What you need to do
Reproduce only the lines below from the line containing "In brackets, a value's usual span" to the line containing "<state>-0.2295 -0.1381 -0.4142", exactly as written, with both end lines kept. Omit the pictures.

Recorded data
▶

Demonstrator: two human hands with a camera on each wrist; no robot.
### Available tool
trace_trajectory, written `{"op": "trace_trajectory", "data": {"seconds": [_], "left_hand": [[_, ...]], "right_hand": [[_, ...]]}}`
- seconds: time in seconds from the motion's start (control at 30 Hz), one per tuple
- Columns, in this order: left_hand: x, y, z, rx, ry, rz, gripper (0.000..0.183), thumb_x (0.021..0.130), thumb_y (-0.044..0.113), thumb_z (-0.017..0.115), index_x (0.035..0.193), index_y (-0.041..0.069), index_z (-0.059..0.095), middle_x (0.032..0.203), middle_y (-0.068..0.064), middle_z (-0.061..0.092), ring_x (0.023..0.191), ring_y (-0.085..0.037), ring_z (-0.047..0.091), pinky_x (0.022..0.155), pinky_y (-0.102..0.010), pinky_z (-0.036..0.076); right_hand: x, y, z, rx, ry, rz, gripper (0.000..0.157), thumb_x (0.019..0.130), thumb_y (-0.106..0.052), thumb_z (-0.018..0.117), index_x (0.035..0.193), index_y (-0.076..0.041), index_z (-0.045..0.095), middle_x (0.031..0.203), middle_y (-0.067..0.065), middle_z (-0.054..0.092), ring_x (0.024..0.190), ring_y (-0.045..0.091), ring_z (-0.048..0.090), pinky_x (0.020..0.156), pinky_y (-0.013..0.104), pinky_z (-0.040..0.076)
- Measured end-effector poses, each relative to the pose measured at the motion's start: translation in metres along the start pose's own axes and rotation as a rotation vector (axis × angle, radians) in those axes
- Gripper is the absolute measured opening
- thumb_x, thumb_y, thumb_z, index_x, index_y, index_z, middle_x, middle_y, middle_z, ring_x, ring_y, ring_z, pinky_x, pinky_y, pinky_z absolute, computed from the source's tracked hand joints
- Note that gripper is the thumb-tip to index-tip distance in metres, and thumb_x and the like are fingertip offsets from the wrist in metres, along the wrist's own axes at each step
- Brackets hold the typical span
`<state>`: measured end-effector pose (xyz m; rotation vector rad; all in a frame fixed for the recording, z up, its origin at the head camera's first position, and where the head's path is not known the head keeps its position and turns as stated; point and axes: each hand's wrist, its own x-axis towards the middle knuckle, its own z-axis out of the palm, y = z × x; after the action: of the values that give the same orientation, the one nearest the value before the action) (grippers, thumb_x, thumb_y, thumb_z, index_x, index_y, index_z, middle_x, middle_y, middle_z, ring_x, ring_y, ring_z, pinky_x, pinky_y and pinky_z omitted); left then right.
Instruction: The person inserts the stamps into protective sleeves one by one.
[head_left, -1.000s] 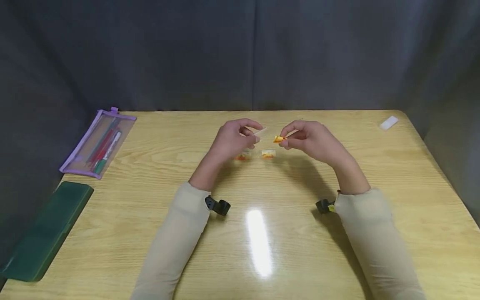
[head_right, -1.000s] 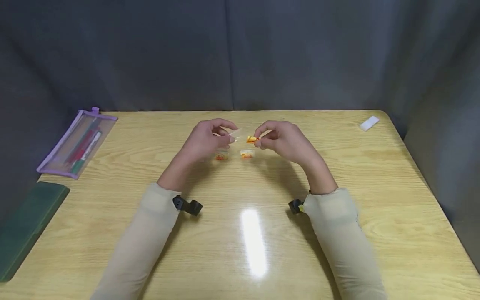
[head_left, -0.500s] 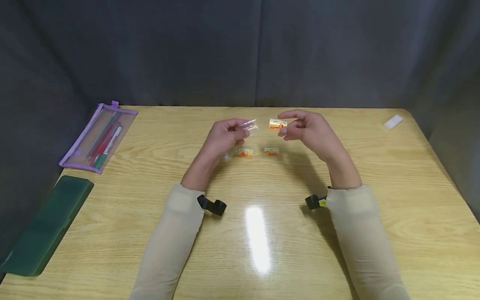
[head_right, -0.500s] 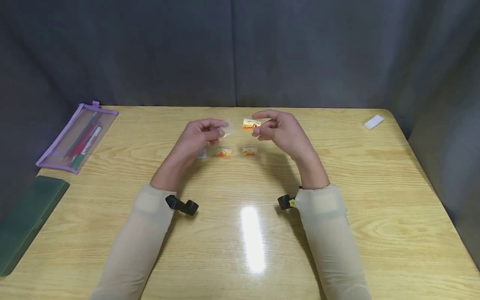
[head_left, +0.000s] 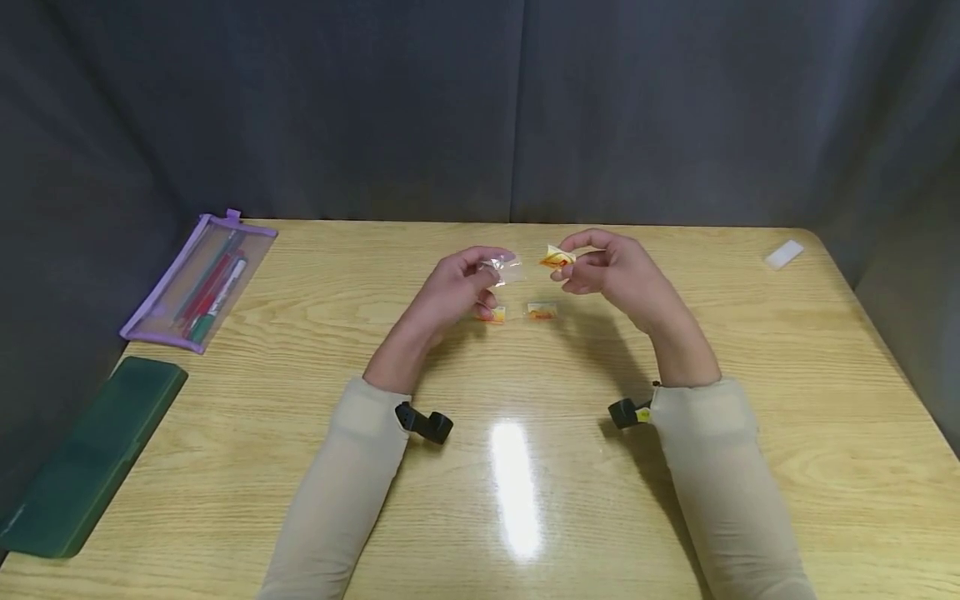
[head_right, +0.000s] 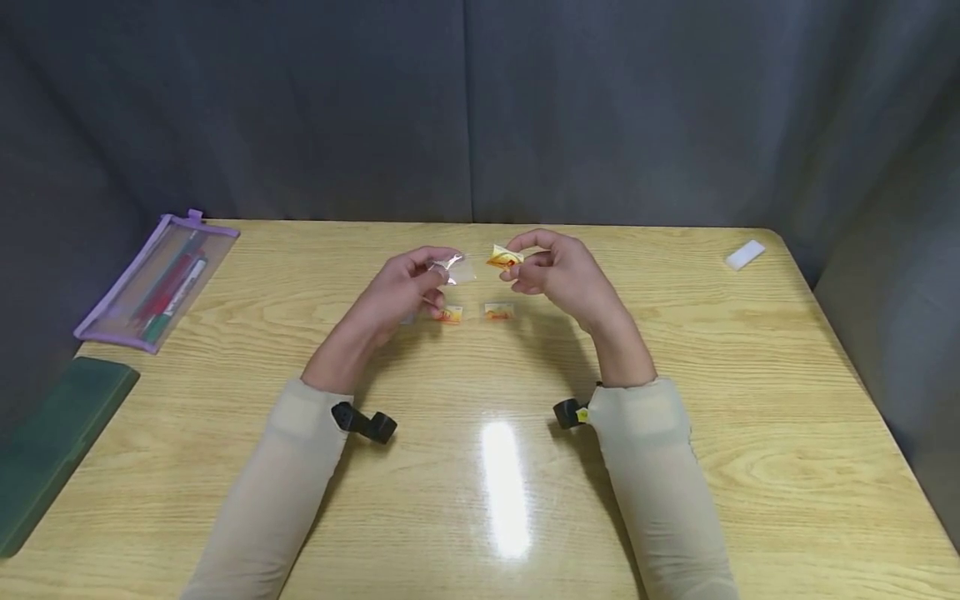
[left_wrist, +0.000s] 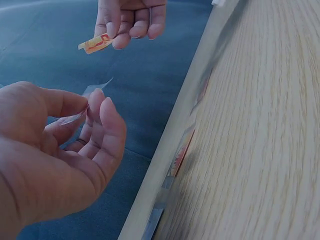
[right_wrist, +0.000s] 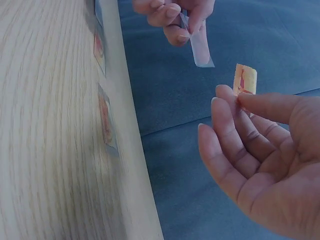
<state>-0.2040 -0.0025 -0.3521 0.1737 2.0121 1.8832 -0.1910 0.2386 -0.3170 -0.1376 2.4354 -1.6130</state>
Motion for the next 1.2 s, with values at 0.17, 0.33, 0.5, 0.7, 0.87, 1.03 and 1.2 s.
{"op": "trace_trajectory", "data": {"seconds": [0.17, 0.33, 0.5, 0.7, 0.87, 1.03, 1.2], "left_hand": [[0.0012, 0.0022, 0.0009, -0.019, 0.011, 0.019, 0.036, 0.103, 0.008, 0.057, 0.137, 0.017, 0.058, 0.096, -0.011, 0.057, 0.065, -0.015, 0.058, 0.059, -0.026, 0.056], [0.0026, 0.0027, 0.001, -0.089, 0.062, 0.041, 0.034, 0.097, 0.007, 0.066, 0.129, 0.007, 0.057, 0.084, -0.003, 0.064, 0.063, -0.014, 0.059, 0.061, -0.027, 0.054], [0.002, 0.0009, 0.0012, -0.128, 0.085, 0.05, 0.018, 0.097, 0.009, 0.066, 0.115, 0.004, 0.065, 0.086, -0.002, 0.067, 0.061, -0.011, 0.059, 0.06, -0.026, 0.053], [0.001, -0.0011, 0.0014, -0.124, 0.093, 0.066, 0.022, 0.099, 0.015, 0.067, 0.117, 0.002, 0.07, 0.091, -0.003, 0.069, 0.061, -0.009, 0.061, 0.063, -0.026, 0.056], [0.0, -0.0036, 0.0022, -0.118, 0.109, 0.07, 0.024, 0.097, 0.021, 0.071, 0.114, 0.005, 0.075, 0.089, -0.002, 0.074, 0.062, -0.009, 0.065, 0.062, -0.023, 0.056], [0.0009, -0.0056, 0.0027, -0.122, 0.162, 0.058, 0.028, 0.095, 0.028, 0.074, 0.112, 0.007, 0.077, 0.089, -0.002, 0.077, 0.064, -0.01, 0.068, 0.06, -0.02, 0.056], [0.0006, -0.0051, 0.0028, -0.125, 0.184, 0.041, 0.03, 0.094, 0.03, 0.075, 0.112, 0.007, 0.077, 0.089, -0.003, 0.078, 0.064, -0.01, 0.07, 0.059, -0.02, 0.056]], "right_hand": [[0.0011, -0.001, -0.0006, -0.012, 0.0, 0.003, 0.026, 0.099, -0.002, 0.048, 0.123, -0.004, 0.058, 0.098, 0.012, 0.075, 0.084, 0.015, 0.073, 0.086, 0.033, 0.061], [0.0022, -0.0032, 0.0, -0.001, 0.008, 0.004, 0.024, 0.099, -0.001, 0.048, 0.121, -0.002, 0.058, 0.095, 0.01, 0.075, 0.082, 0.013, 0.073, 0.085, 0.033, 0.061], [0.0026, -0.0034, 0.0019, 0.001, 0.006, 0.005, 0.02, 0.099, -0.003, 0.051, 0.118, -0.001, 0.06, 0.094, 0.006, 0.075, 0.083, 0.012, 0.073, 0.084, 0.032, 0.061], [0.0023, -0.0024, 0.0031, -0.006, 0.015, 0.005, 0.022, 0.102, -0.015, 0.06, 0.117, -0.001, 0.064, 0.103, 0.009, 0.075, 0.088, 0.021, 0.074, 0.082, 0.028, 0.061], [0.0014, -0.0003, 0.0034, 0.048, 0.048, 0.008, 0.023, 0.101, -0.014, 0.06, 0.117, 0.002, 0.066, 0.098, 0.002, 0.073, 0.085, 0.017, 0.074, 0.081, 0.025, 0.06], [0.001, 0.0006, 0.0036, 0.094, 0.078, 0.003, 0.025, 0.101, -0.015, 0.063, 0.117, 0.004, 0.066, 0.092, -0.003, 0.073, 0.079, 0.013, 0.073, 0.078, 0.024, 0.06], [0.0012, 0.0018, 0.0045, 0.107, 0.078, 0.002, 0.026, 0.101, -0.016, 0.063, 0.117, 0.004, 0.066, 0.092, -0.003, 0.072, 0.078, 0.01, 0.071, 0.076, 0.023, 0.06]]}}
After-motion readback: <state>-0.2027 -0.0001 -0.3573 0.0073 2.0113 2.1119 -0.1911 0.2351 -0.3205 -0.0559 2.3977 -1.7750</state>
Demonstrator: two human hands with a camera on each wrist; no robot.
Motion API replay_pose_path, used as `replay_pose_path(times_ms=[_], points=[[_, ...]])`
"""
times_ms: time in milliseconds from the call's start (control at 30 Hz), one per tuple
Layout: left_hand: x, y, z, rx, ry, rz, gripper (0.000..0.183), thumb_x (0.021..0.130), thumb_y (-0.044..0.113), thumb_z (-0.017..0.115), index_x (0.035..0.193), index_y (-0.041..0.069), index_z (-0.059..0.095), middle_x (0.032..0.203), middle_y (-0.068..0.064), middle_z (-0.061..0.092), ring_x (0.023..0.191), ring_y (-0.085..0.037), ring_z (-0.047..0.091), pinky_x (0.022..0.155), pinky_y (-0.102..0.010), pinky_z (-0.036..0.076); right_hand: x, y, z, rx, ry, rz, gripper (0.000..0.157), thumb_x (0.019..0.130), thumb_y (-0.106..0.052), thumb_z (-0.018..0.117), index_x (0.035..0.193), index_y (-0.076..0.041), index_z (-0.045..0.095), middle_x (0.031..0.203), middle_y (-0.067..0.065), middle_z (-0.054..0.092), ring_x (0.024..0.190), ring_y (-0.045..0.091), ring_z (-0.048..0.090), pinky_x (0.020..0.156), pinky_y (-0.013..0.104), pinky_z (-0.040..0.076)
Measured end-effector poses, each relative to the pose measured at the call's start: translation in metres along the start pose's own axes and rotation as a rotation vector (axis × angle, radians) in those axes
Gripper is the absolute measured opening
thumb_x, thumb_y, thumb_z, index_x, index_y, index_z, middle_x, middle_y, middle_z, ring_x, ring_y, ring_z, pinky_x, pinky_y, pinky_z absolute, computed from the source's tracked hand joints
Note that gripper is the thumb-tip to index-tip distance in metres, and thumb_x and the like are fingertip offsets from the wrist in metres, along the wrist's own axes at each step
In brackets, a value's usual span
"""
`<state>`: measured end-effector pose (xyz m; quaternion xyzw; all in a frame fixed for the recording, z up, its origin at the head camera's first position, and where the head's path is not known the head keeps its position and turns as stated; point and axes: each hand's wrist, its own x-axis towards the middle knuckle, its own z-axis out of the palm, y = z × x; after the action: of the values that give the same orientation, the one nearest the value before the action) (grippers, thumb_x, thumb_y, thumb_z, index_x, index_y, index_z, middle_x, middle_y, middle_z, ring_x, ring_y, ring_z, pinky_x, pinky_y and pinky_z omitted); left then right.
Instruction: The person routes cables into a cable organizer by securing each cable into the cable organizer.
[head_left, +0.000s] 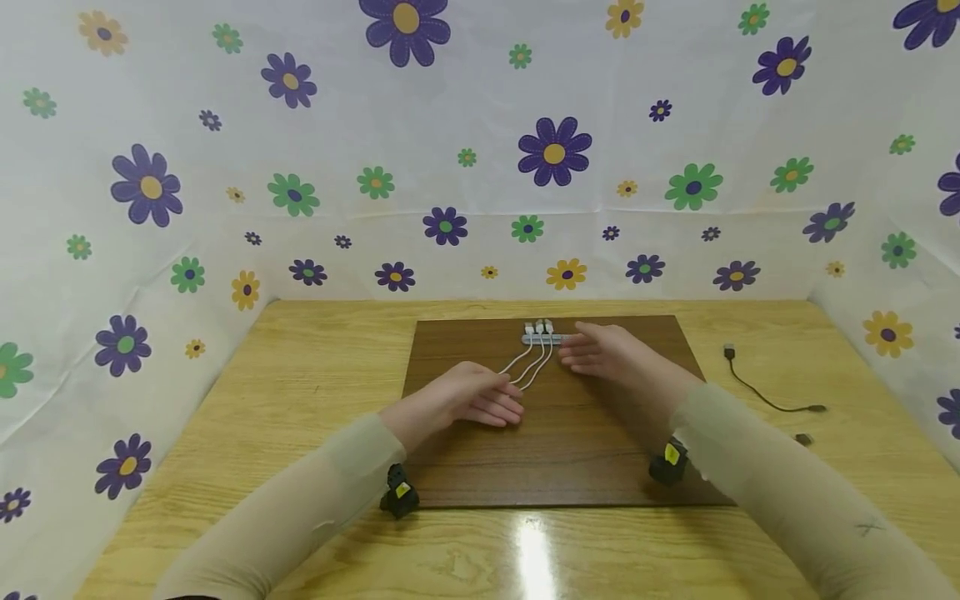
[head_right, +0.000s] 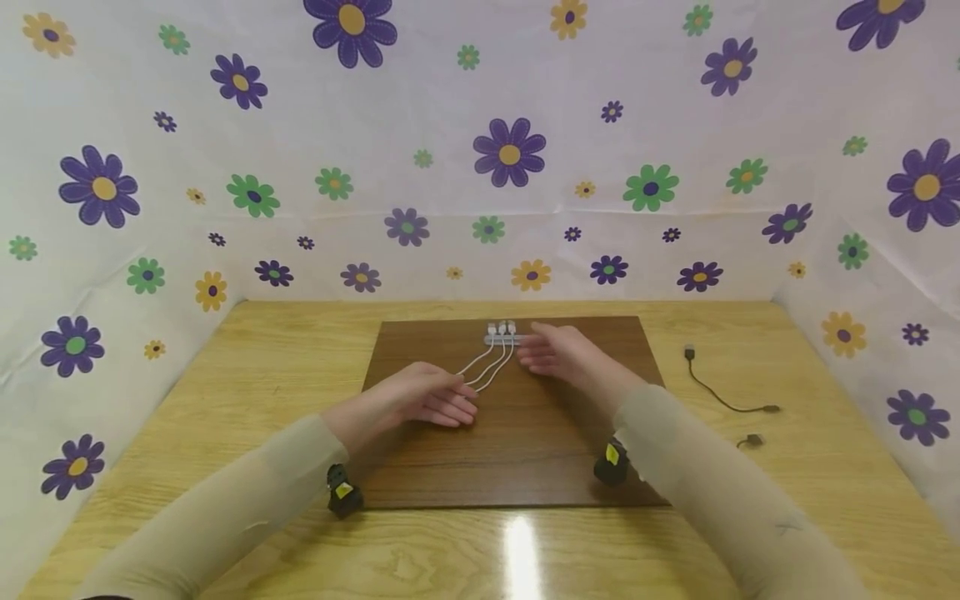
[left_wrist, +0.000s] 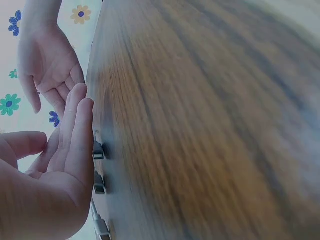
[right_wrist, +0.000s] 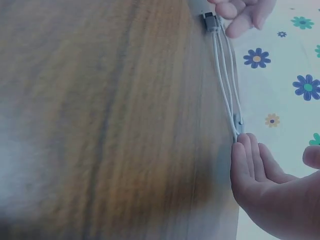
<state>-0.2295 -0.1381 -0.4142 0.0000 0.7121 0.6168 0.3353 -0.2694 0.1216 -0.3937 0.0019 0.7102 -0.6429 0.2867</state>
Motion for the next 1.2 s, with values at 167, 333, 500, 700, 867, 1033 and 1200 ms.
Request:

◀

Task result
In brackets, a value's usual span
"""
`<state>`: measured end-effector pose (xyz m; quaternion xyzw; all in a frame fixed for the recording, z up, its origin at the head camera's first position, and where the head's path is not known the head keeps its position and turns as stated; point and axes: each hand's wrist, its own x-axis towards the middle knuckle, its own z-axis out of the palm, y = z × x; after the action: of the values that give the same orientation, the one nearest the value before the action) (grippers, thumb_x, thumb_y, thumb_z, index_x, index_y, index_z, middle_x, middle_y, middle_z, ring_x, ring_y, ring_z, pinky_x, pinky_y and pinky_z omitted); left then right.
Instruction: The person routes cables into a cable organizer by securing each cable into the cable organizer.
[head_left, +0.000s] 
[head_right, +0.000s] 
[left_wrist, +0.000s] 
[right_wrist, +0.000s] 
<state>-0.2295 -0.1381 -0.4142 0.0000 0.7121 0.6168 0.3353 -0.2694 0.1216 -0.3937 0.0019 0.7102 -0.6429 0.2867</state>

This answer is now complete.